▶ EXERCISE: Below are records; count the lines that contain "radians" and state only that count.

▶ Stored records:
- - - -
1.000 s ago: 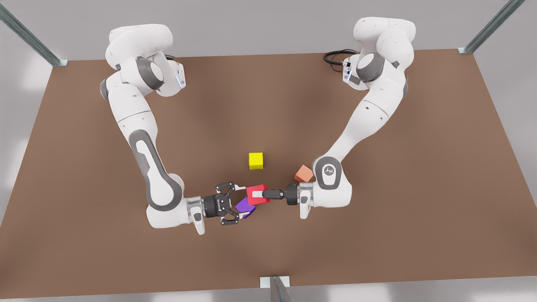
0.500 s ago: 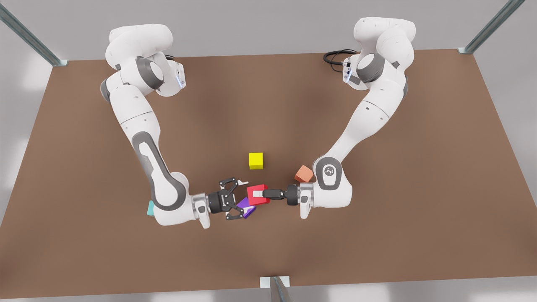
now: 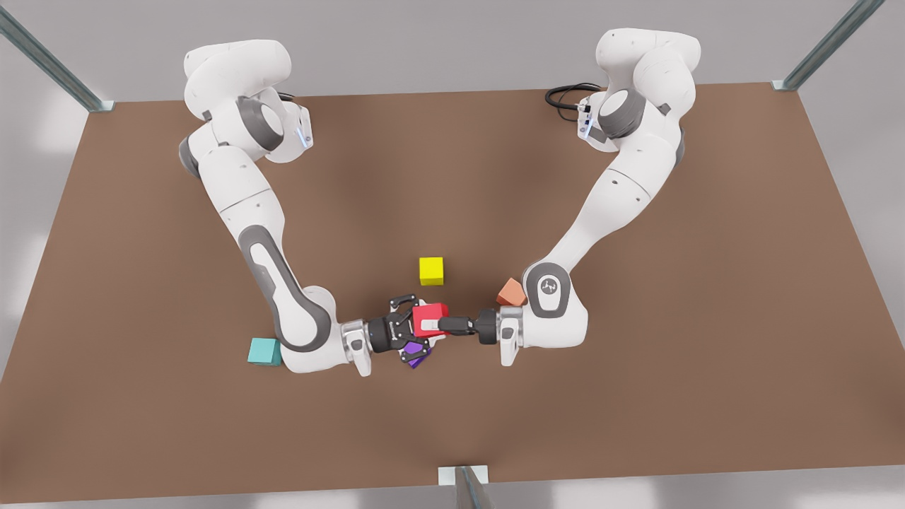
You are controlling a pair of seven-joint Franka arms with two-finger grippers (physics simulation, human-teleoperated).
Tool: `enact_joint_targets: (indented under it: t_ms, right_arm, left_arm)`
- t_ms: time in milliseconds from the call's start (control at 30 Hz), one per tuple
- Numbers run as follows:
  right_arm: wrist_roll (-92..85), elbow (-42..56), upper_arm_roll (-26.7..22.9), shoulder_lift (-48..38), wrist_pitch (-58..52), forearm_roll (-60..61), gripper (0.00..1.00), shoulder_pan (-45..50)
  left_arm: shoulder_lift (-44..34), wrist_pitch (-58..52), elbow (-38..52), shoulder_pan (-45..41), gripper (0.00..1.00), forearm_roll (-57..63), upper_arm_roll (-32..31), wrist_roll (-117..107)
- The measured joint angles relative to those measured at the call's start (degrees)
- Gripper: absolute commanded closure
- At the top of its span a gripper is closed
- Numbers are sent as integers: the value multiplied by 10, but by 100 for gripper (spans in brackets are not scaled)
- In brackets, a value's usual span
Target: Pick up red wooden cube and pass to hand red wooden cube and place in blue wooden cube
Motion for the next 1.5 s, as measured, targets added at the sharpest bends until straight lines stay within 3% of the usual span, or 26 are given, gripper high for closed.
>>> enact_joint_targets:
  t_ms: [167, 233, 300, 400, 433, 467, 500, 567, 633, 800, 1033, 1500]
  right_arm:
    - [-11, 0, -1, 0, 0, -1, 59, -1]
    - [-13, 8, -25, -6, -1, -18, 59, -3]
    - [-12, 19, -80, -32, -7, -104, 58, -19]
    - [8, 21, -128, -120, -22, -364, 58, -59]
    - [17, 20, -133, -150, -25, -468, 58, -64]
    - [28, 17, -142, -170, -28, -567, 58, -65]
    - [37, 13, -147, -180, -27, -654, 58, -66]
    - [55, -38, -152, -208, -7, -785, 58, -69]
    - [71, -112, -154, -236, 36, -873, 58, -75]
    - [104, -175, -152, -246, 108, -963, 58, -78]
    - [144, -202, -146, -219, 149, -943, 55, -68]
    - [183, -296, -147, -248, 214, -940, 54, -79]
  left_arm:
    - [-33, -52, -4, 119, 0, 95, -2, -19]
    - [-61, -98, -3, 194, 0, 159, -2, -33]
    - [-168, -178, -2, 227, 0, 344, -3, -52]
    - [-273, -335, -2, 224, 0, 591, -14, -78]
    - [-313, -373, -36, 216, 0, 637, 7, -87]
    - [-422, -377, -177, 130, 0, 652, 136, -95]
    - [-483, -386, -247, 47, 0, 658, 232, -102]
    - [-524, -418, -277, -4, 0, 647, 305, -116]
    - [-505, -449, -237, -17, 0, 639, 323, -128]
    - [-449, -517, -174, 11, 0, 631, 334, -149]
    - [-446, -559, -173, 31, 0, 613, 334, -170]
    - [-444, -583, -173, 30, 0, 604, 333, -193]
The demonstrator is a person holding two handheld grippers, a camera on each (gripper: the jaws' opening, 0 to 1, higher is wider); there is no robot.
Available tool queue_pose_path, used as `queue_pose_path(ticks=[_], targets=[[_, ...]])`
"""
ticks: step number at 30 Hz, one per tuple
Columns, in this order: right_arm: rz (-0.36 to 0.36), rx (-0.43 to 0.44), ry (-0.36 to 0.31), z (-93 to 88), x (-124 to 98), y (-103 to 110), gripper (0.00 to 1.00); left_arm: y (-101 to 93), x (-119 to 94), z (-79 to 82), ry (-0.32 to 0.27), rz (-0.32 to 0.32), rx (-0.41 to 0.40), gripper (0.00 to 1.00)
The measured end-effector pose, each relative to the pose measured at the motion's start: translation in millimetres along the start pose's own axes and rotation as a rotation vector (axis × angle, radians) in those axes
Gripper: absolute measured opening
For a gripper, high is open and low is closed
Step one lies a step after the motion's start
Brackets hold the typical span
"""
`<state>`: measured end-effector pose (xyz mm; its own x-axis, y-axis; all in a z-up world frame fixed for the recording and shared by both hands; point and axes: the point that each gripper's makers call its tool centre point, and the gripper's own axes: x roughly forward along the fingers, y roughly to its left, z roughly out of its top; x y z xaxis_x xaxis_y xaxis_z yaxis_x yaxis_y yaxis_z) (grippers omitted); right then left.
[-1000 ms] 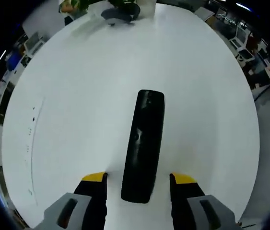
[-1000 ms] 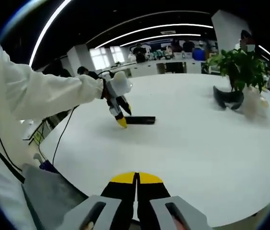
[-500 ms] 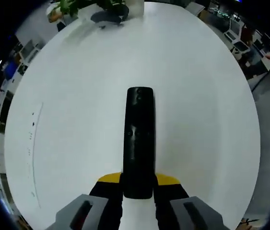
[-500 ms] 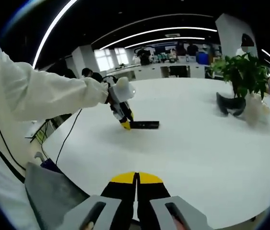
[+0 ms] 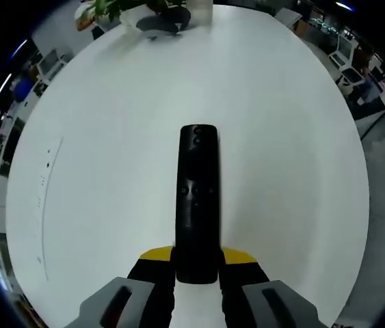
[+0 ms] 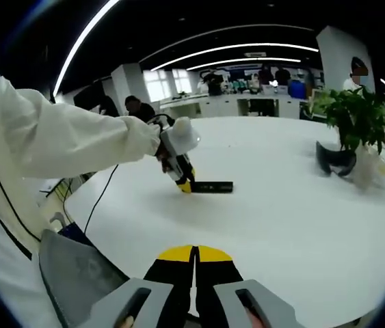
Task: Press the specified remote control buttons in sequence, fully releasing each button before pressing the next.
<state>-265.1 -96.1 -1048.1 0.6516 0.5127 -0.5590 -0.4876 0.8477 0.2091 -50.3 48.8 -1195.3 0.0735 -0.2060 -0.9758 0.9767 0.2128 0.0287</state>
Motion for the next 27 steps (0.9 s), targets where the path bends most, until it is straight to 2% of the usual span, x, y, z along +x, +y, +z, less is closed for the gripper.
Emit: queue_pose_path(ticks=[5,22,27], targets=[[0.004,-0.02,-0.003,1.4,-3,7,0.0,-5.6,0,-2.1,-0.002,-0.002,-0.002,0.22],[0.035,-0.032,-0.021,2.7,-8,24,0.0,-46.6,-1,-8.7,0.062,-0.002,0.025,0.22],[0.035,-0.041,-0.024,1.3,-9,29,0.0,-56.0,-3,-11.3,0.05,-0.002,0.011,0.22]])
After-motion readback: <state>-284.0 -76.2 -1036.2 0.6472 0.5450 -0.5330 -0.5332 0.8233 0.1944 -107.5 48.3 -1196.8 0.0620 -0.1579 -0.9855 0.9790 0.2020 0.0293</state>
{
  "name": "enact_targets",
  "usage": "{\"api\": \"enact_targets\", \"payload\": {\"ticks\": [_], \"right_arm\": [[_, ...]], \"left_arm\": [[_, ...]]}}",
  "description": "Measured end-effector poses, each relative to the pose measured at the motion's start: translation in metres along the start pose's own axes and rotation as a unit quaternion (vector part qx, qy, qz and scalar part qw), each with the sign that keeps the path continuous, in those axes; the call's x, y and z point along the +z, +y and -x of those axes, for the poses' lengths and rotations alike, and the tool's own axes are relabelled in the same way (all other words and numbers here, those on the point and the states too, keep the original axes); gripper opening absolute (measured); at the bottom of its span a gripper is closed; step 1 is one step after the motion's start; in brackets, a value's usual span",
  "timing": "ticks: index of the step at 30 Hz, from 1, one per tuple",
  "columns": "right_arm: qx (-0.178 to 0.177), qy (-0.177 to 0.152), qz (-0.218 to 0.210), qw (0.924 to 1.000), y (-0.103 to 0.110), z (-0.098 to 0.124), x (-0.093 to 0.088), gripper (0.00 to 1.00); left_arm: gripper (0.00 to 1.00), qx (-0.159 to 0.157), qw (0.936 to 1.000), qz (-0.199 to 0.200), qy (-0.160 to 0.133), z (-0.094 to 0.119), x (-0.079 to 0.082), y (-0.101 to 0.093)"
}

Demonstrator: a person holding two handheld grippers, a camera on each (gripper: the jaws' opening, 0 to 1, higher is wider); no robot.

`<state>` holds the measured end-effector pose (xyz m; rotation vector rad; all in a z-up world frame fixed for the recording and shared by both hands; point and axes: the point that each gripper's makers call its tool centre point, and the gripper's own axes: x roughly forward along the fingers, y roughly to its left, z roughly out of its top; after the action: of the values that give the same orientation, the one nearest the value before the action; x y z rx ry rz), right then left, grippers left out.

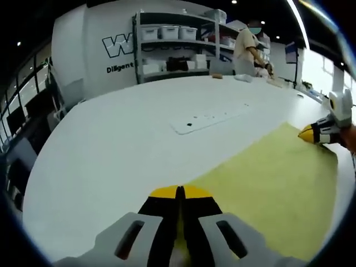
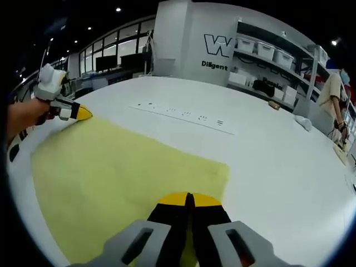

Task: Fold the garment on the visible template until the final outline fits inside the template.

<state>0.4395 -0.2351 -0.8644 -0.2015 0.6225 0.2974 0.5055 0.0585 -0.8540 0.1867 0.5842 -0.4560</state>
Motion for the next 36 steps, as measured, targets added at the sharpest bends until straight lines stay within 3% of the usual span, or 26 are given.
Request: {"api": "enact_targets", "payload": {"ticks": [6, 10, 19, 26, 36], "right_arm": [[0.000, 0.000, 0.001, 1.0000, 0.000, 0.000, 0.000, 0.00], [0.000, 0.000, 0.000, 1.0000, 0.000, 0.000, 0.000, 0.00], [0.001, 0.002, 0.000, 1.0000, 0.001, 0.001, 0.000, 0.00], [0.000, -0.001, -0.001, 1.0000, -0.001, 0.004, 0.004, 0.00], [-0.005, -0.014, -0.003, 0.9999, -0.003, 0.013, 0.016, 0.00]], "left_arm": [[0.00, 0.008, 0.9999, -0.013, 0.002, -0.002, -0.002, 0.001], [0.08, 0.022, 0.9997, -0.013, 0.000, -0.001, -0.002, 0.007], [0.06, 0.025, 0.9997, -0.006, 0.002, 0.003, -0.002, 0.013], [0.09, 0.027, 0.9993, 0.019, -0.016, 0.010, 0.006, 0.016], [0.09, 0.026, 0.9990, 0.019, -0.032, 0.029, 0.016, 0.015]]}}
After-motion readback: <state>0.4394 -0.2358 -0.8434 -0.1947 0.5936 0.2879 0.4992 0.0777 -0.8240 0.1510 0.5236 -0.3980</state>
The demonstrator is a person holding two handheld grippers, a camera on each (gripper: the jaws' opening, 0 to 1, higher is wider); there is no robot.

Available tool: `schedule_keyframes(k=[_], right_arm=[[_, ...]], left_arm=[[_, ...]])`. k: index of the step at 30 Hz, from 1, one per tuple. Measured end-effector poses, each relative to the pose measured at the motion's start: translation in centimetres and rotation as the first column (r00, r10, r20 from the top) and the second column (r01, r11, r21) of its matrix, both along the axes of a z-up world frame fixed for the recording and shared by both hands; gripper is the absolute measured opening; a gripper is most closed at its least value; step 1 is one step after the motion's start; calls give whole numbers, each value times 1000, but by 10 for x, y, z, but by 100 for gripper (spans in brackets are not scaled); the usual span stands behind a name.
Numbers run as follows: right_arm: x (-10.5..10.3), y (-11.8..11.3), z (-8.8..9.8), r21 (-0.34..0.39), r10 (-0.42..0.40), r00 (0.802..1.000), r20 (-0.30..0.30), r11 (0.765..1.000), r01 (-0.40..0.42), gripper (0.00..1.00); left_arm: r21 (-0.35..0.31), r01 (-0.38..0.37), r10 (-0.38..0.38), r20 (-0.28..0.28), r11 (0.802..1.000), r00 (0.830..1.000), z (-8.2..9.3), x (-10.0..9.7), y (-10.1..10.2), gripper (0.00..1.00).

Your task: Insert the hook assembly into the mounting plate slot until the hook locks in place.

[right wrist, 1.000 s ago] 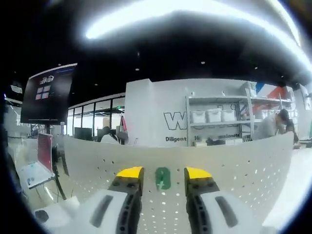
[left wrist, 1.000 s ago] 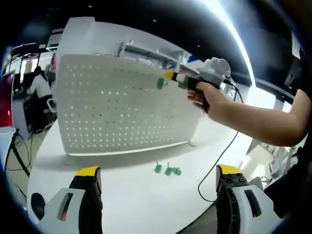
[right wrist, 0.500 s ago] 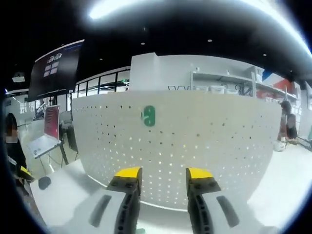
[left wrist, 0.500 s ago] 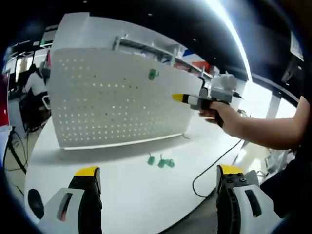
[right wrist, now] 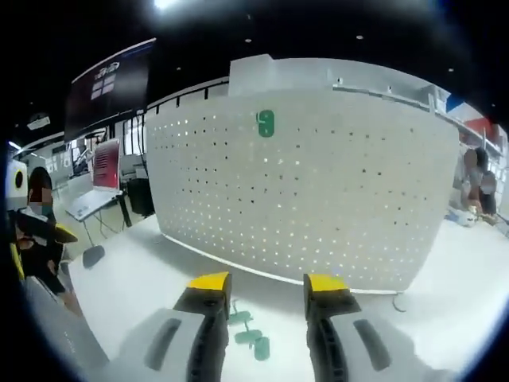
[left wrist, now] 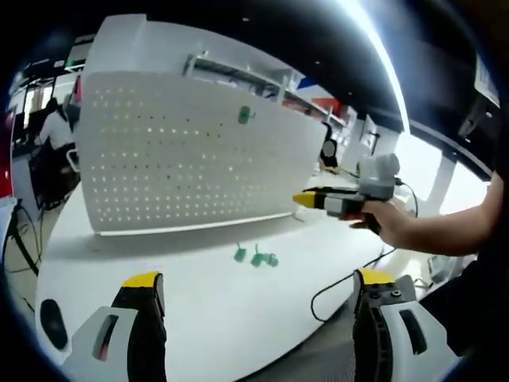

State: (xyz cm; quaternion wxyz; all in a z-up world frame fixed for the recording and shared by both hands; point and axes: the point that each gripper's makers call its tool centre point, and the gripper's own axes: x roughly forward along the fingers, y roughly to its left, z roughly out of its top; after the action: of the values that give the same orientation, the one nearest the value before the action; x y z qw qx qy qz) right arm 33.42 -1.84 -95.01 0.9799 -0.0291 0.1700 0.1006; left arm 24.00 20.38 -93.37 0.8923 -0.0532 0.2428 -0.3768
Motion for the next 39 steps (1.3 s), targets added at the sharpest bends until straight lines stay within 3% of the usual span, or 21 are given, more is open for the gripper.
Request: schedule_keyframes(k=[12, 23, 30, 39], right_arm=[[-35, 9, -26, 23, 36, 996, -80, 999, -35, 33], [-55, 16, -42, 35, 62, 989, -135, 998, -57, 33], [-64, 14, -53, 36, 66, 983, -172, 998, -61, 32], [-82, 13, -72, 58, 73, 967, -244, 996, -61, 32]], left_arm=[[27, -11, 12, -24, 1000, 1000, -13, -6, 2, 100], [59, -30, 33, -52, 998, 998, -23, -9, 10, 100], [60, -22, 27, -93, 998, 995, -32, -14, 8, 100], [111, 1, 17, -153, 994, 988, -52, -19, 11, 100]])
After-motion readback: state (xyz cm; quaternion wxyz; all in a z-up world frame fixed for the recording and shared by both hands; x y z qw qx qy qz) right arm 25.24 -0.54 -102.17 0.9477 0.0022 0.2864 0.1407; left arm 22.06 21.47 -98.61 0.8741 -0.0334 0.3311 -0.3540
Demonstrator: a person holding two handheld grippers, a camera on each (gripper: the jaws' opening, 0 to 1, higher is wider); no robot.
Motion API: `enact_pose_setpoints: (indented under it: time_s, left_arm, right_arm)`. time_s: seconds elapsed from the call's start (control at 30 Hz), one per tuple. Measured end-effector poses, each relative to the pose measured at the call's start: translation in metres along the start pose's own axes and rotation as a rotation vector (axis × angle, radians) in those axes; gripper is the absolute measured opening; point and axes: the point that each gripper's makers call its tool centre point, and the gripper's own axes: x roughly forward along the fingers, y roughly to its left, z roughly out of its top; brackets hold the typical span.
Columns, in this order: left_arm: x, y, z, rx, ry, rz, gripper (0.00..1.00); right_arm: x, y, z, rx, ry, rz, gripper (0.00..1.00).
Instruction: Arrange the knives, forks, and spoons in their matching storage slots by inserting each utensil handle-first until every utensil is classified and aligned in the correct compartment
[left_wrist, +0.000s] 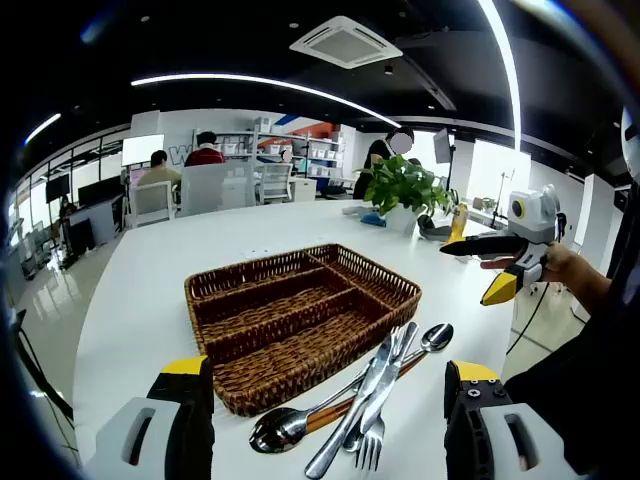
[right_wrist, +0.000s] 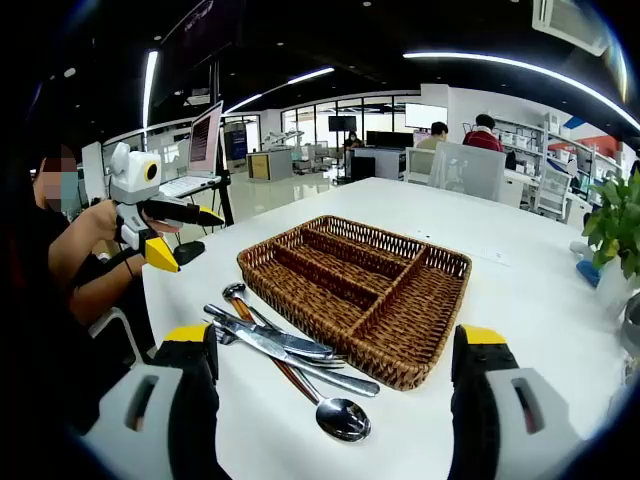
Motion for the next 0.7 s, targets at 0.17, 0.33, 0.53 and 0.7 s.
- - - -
▶ OUTPUT FOR THIS TASK: 2